Nad Al Sheba Trophy
- Class: Group 3
- Location: Meydan Racecourse Dubai, United Arab Emirates
- Inaugurated: 2011
- Race type: Thoroughbred - Flat racing

Race information
- Distance: 2,810 metres
- Surface: Turf
- Track: Left-handed
- Qualification: 4-y-o+
- Purse: $300,000

= Nad Al Sheba Trophy =

The Nad Al Sheba Trophy, is a horse race run over a distance of 2,810 metres (one and three quarter miles) on turf in late February or early March at Meydan Racecourse in Dubai. The race is named after Nad Al Sheba Racecourse which was the principal racing venue in Dubai before it was replaced by Maeydan.

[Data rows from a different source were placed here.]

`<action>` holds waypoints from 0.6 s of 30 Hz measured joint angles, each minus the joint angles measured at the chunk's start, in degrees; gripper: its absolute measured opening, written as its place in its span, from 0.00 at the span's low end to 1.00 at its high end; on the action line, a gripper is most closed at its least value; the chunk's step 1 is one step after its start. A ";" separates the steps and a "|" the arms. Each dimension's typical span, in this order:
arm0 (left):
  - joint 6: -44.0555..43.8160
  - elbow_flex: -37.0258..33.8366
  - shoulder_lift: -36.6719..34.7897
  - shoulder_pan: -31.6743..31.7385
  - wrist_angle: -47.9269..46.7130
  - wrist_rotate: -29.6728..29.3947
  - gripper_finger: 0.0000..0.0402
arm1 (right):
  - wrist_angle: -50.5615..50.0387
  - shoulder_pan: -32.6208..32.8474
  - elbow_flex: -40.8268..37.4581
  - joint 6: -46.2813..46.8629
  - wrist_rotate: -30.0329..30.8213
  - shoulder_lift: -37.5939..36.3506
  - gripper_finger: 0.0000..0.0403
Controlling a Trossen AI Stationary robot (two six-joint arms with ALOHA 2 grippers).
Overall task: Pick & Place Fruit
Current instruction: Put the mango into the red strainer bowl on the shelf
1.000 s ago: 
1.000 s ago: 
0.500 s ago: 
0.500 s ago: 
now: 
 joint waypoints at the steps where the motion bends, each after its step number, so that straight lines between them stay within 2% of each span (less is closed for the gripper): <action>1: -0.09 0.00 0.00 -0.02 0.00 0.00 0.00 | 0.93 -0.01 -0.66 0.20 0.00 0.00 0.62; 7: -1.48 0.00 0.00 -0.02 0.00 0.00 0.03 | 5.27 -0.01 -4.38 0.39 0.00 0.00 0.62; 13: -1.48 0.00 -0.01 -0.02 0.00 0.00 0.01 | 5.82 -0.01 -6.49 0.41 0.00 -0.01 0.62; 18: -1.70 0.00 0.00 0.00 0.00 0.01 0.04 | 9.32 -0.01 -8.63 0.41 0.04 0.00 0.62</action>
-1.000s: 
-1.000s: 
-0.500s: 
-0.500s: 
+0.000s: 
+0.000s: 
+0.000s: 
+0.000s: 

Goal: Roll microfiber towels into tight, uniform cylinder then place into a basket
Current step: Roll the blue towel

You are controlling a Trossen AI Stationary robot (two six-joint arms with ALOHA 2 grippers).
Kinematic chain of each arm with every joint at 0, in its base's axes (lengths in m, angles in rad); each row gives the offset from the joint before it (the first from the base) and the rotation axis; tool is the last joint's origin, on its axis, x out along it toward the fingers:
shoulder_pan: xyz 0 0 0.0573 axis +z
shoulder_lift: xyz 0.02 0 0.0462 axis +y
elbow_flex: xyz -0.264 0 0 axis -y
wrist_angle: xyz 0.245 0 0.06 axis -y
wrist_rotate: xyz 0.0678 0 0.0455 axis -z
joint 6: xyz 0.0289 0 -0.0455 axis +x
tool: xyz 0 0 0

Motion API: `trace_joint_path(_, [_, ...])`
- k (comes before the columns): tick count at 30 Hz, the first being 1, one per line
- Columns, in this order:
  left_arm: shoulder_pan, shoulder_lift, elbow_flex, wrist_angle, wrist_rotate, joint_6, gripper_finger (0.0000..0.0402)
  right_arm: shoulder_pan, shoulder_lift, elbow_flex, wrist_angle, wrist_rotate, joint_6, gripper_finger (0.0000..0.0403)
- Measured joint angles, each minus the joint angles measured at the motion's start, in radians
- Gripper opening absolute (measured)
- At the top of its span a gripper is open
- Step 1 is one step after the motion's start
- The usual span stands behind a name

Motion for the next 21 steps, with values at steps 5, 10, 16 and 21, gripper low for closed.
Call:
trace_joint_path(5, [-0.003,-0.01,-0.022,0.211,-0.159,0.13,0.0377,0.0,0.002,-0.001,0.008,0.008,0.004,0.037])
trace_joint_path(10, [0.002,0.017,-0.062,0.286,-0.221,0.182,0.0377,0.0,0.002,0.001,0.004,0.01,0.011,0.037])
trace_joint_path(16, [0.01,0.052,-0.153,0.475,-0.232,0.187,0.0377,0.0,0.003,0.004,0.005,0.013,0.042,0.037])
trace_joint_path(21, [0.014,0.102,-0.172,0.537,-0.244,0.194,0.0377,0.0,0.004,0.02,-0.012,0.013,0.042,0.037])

The Nad Al Sheba Trophy was first contested in 2011 as a Listed race and was elevated to Group 3 level a year later.

==Records==
Record time:
- 2:53.78 - Manobo 2022

Most successful horse (2 wins):
- Siskany 2023, 2024

Most wins by a jockey:
- 5 - William Buick 2018, 2020, 2022, 2023, 2024

Most wins by a trainer:
- 6 - Charlie Appleby 2018, 2019, 2020, 2022, 2023, 2024

Most wins by an owner:
- 12 - Godolphin 2011, 2013, 2014, 2017, 2018, 2019, 2020, 2021, 2022, 2023, 2024, 2025

== Winners ==

| Year | Winner | Age | Jockey | Trainer | Owner | Time |
|---|---|---|---|---|---|---|
| 2011 | Claremont | 5 | Mickael Barzalona | Mahmood Al Zarooni | Godolphin | 2:59.48 |
| 2012 | Fox Hunt | 5 | Frankie Dettori | Mahmood Al Zarooni | Hamdan bin Mohammed Al Maktoum | 3:01.09 |
| 2013 | Ahzeemah | 4 | Kieren Fallon | Saeed bin Suroor | Godolphin | 2:59.26 |
| 2014 | Cavalryman | 8 | Silvestre de Sousa | Saeed bin Suroor | Godolphin | 2:56.48 |
| 2015 | Almoonqith | 5 | Paul Hanagan | Mike de Kock | Hamdan Al Maktoum | 2:54.47 |
| 2016 | Sheikhzayedroad | 7 | Martin Harley | David Simcock | Mohammed Jaber | 2:57.19 |
| 2017 | Beautiful Romance | 5 | Oisin Murphy | Saeed bin Suroor | Godolphin | 2:58.44 |
| 2018 | Rare Rhythm | 6 | William Buick | Charlie Appleby | Godolphin | 2:54.88 |
| 2019 | Ispolini | 4 | Mickael Barzalona | Charlie Appleby | Godolphin | 2:55.96 |
| 2020 | Secret Advisor | 6 | William Buick | Charlie Appleby | Godolphin | 2:55.64 |
| 2021 | Volcanic Sky | 6 | Frankie Dettori | Saeed bin Suroor | Godolphin | 2:56.63 |
| 2022 | Manobo | 4 | William Buick | Charlie Appleby | Godolphin | 2:53.78 |
| 2023 | Siskany | 5 | William Buick | Charlie Appleby | Godolphin | 2:54:14 |
| 2024 | Siskany | 6 | William Buick | Charlie Appleby | Godolphin | 2:57.06 |
| 2025 | Dubai Future | 9 | Silvestre De Sousa | Saeed bin Suroor | Godolphin | 2:57.55 |
| 2026 | Al Nayyir | 8 | Rossa Ryan | Rom Clover | Elbashir Salem AB Elhrari | 2:56.38 |

== Casualties and incidents ==

- 2015 - Cavalryman, owned by Godolphin and trained by Saeed bin Suroor suffered a fracture in his right hind leg while participating in the race and was euthanized.